Pour correctement interpréter ces stratégies, il convient de se référer aux discours des élites managériales du club. Les valeurs partagées par Los Blancos à travers le monde constituent une histoire, un leadership, une légende unique et universelle. Ces valeurs fondent l’héritage du succès et l’identité Madridista, diffusée dès le plus jeune âge à tous les supporters à l’échelle mondiale. Les récits autour des épopées européennes, notamment La Decima (10ème Ligue des champions) permettent de conserver la loyauté et l’attachement des supporters. Le recrutement de grands joueurs, héritage de Santiago Bernabéu, permet d’offrir au club une dimension transcontinentale, dépassant largement les frontières de la capitale espagnole. L’organisation de visites du nouveau stade, de matchs amicaux et de tournées de pré saison au sein de nouveaux marchés porteurs (Asie, Arabie saoudite) permet d’innover et d’exporter une marque que les autres clubs ne peuvent dupliquer, rendant l’expérience madrilène unique en son genre. De surcroît, en 2006, avec l’aide de l’Université européenne de Madrid, le club a mis en place le premier établissement d’enseignement supérieur en relation avec l’institution. Depuis, les formations de niveau master ainsi que le nombre d’étudiants ont considérablement augmenté (selon un rapport annuel, 11.500pour l’année 2018-2019).

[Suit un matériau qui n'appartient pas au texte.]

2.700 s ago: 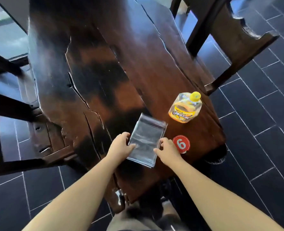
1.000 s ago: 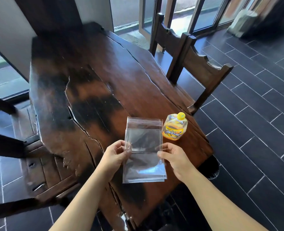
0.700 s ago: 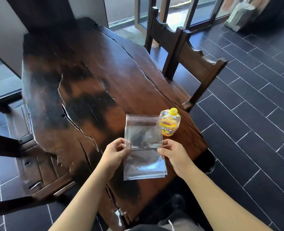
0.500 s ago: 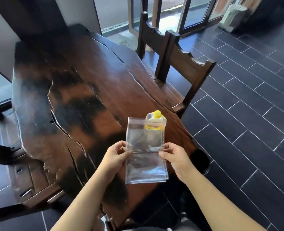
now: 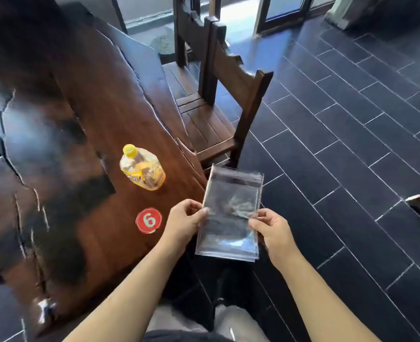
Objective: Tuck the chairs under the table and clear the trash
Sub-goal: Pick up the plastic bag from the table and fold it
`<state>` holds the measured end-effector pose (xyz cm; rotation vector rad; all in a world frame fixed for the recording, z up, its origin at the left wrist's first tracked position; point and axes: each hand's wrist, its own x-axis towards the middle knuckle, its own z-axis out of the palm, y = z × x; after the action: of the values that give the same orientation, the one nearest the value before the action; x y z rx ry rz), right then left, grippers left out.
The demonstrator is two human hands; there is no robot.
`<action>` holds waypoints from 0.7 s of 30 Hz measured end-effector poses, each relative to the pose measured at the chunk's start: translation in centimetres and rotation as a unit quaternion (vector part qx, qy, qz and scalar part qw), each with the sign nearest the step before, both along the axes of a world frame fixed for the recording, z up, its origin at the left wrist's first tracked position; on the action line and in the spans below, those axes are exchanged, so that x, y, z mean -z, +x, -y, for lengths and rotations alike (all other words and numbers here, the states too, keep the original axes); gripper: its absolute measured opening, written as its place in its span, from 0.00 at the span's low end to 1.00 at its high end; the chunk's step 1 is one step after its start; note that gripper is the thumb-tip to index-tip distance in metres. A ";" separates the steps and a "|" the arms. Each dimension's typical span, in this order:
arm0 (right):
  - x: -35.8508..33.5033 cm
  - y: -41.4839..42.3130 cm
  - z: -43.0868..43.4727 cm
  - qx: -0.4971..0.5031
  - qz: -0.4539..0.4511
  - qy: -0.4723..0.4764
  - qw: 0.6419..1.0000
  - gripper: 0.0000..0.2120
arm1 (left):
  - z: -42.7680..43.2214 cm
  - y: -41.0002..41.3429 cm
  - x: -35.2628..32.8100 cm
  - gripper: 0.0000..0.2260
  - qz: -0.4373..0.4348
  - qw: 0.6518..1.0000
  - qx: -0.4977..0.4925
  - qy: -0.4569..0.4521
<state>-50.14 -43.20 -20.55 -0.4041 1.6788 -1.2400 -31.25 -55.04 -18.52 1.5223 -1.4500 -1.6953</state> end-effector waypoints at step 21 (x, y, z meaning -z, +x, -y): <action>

Ces différentes sources de valeur sont indissociables de la vision et de la promotion qu’en font les supporters, les sponsors, et les réseaux sociaux. Le club fait en sorte que l’institution signifie quelque chose pour celui qui la promeut. En cela, il tend à créer une seule et même communauté, profondément marquée par l’identité merengue. En 2018 est notamment lancée une visite virtuelle inédite. L’idée ? Offrir aux supporters une expérience culturelle et historique du stade Santiago Bernabéu.
L’institution s’associe aussi à des sponsors qui ont la capacité d’honorer les valeurs du club et de soutenir la marque. Le partenariat avec le site « Bwin », ravivant le souvenir des premières capes de Cristiano Ronaldo au Real Madrid, n’a pu durer sur le long terme, notamment car le logo du club ne pouvait être utilisé pour promouvoir le poker. L’institution choisit minutieusement ses partenaires afin de protéger son image à l’international. Enfin, les réseaux sociaux permettent d’établir un lien constant avec les supporters, dans différentes langues aux quatre coins du globe. En atteignant les 153 millions de followers sur Instagram, 50 millions sur X et 121 millions sur Facebook, le club se transforme en une véritable expérience du quotidien qui touche chacun des Madridistas à travers le monde.
En définitive, le Real Madrid se différencie en construisant méticuleusement son image et en exportant sa marque. S’appuyant sur un management millimétré, une communication de tous les instants et le partage de valeurs communes, il entretient la légende et le rêve chez chacun, d’un club de football pourtant rigoureusement géré, où chaque détail compte.